Im September 2019 betrat ich das Budokan mit der oberen Etage als Ziel. Hier fand das morgendliche Instruktorentraining bei Oshiro Shihan statt. Im Vorbeigehen schaute ich flüchtig in den Dojoraum der unteren Etage und sah einen älteren Sensei Iaido mit nur einem Schüler trainieren. Ich selbst beschäftige mich seit vielen Jahren mit Muso Shinden Ryu Iaido unter Cornelius Lockau Sensei. Hamamoto Sensei sah mich, nahe der Eingangstüre stehend, seinen Unterricht beobachten. Er drehte sich daraufhin zu mir und verbeugte sich.
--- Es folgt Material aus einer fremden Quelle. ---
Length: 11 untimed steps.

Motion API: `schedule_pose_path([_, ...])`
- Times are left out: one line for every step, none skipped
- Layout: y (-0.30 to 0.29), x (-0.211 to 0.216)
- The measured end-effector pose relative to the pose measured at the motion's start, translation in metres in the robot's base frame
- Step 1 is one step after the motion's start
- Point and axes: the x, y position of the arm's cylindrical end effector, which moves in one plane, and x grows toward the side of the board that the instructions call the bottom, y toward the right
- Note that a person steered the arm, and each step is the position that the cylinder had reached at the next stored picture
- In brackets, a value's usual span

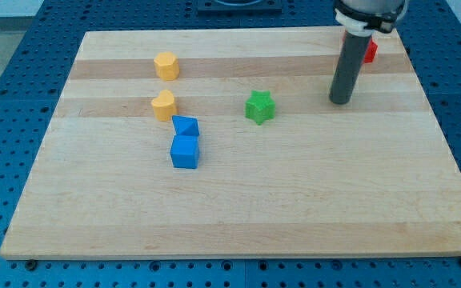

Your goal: Slide the green circle slightly right

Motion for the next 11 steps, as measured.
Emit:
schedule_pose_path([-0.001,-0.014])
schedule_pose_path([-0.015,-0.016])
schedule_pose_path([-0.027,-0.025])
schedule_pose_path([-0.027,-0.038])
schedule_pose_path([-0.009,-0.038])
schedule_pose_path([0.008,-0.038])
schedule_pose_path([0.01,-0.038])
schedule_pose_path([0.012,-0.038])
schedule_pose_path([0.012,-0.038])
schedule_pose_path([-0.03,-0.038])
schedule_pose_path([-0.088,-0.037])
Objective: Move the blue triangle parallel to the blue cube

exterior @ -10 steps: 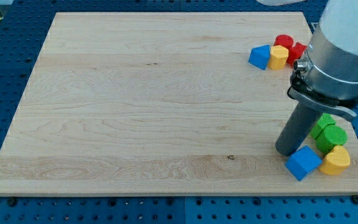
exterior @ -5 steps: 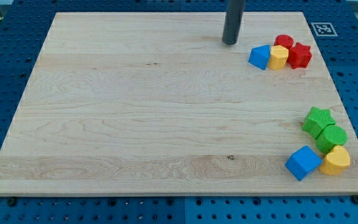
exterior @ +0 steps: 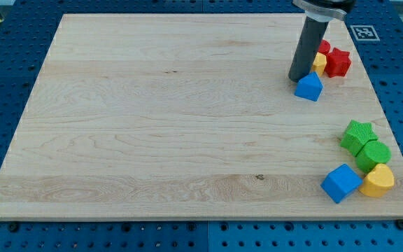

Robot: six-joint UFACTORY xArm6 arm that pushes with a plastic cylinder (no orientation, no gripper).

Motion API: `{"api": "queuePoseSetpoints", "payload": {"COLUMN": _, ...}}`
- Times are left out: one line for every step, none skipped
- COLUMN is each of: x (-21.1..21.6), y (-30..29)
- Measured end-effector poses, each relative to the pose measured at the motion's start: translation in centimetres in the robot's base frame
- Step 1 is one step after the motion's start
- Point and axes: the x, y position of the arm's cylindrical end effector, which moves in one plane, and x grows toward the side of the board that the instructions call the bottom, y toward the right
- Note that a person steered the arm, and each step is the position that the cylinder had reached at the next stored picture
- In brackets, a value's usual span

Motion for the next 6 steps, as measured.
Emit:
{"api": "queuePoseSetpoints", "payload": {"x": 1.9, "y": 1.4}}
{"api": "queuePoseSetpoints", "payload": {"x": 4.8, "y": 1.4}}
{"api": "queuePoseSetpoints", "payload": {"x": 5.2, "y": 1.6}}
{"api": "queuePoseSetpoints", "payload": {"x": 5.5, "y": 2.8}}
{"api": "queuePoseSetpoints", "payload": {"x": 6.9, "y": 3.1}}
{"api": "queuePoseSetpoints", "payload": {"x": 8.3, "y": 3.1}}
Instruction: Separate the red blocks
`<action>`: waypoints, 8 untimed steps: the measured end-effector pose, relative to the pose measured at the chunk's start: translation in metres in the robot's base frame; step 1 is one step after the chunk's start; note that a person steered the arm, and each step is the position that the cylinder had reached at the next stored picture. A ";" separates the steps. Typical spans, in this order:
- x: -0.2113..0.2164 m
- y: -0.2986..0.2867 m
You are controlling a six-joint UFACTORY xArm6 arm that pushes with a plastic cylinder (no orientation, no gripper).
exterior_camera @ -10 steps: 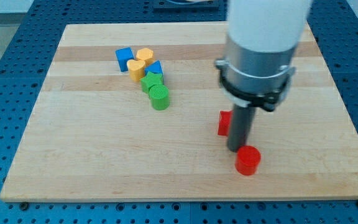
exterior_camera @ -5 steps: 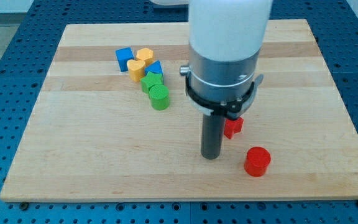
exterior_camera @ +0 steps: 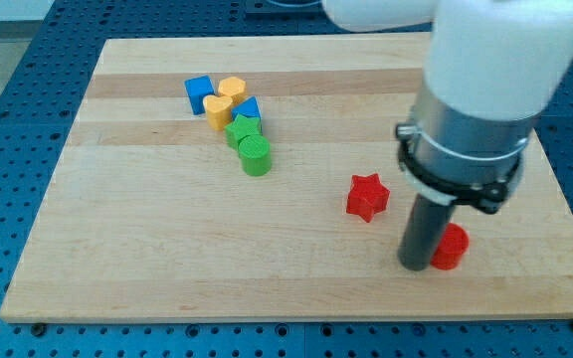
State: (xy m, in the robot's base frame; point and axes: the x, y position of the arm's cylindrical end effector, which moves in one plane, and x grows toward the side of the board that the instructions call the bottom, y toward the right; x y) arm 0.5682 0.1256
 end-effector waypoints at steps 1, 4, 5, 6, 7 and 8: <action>-0.001 0.019; -0.019 0.043; -0.018 0.014; -0.002 -0.047; 0.004 -0.081; -0.025 -0.105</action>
State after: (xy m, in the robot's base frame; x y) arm 0.5432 0.0207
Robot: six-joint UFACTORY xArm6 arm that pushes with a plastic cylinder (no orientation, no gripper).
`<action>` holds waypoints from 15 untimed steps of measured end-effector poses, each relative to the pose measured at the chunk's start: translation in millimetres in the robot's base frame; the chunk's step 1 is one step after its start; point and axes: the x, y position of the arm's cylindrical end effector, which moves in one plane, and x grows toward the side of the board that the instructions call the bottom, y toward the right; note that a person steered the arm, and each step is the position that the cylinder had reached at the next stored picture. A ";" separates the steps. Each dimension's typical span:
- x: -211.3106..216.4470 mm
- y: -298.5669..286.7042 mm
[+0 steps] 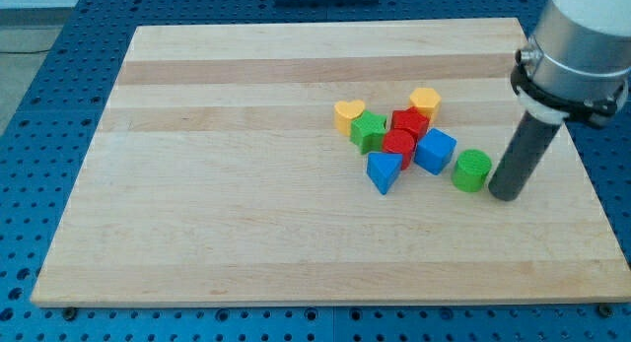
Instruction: Put the green circle at the bottom right to the blue cube
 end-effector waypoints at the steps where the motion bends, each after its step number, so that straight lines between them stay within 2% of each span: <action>1: -6.9 0.0; 12: 1.2 -20.1; 15: 23.1 -69.9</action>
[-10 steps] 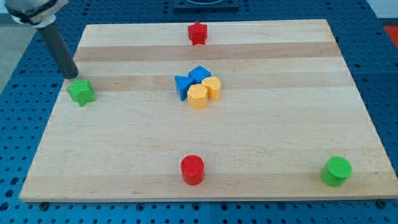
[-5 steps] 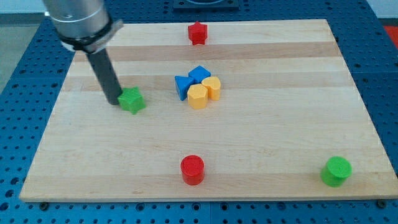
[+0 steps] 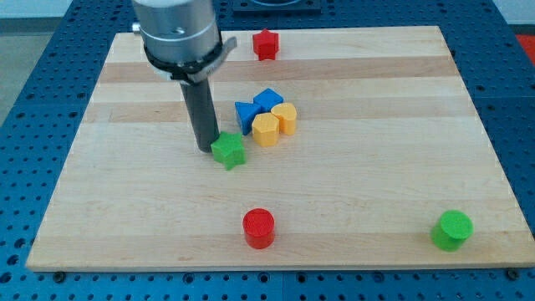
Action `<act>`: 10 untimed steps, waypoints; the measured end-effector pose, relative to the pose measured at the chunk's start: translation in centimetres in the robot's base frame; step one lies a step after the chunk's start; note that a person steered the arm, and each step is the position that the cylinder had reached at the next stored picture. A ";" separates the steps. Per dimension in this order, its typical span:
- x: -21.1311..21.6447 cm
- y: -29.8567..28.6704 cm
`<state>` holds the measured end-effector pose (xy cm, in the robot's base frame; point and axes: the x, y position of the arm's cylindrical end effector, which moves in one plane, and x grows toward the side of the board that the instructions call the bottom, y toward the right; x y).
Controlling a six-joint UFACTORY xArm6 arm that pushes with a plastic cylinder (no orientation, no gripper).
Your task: Push the green star into the green circle
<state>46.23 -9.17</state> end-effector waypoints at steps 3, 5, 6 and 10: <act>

Eine unerwartete Geste, die ich etwas überrascht erwiderte. Nach kurzer Zeit sah er, dass ich mich immer noch nicht vom Fleck bewegt hatte. Daraufhin kam er zu mir. Dem Augenschein nach, musste er bereits sehr alt sein, dennoch war er voller Vitalität. Die Freude an der Kampfkunst schien aus jeder seiner Bewegungen heraus. Er sprach leider kein Englisch, reichte mir jedoch sein Schwert. Diese Offenheit überraschte mich. Sein Schüler konnte ein wenig Englisch und wir unterhielten uns kurz. Ich wollte ihr Training nicht unterbrechen. Die kurze Unterbrechung schien beide jedoch nicht zu stören.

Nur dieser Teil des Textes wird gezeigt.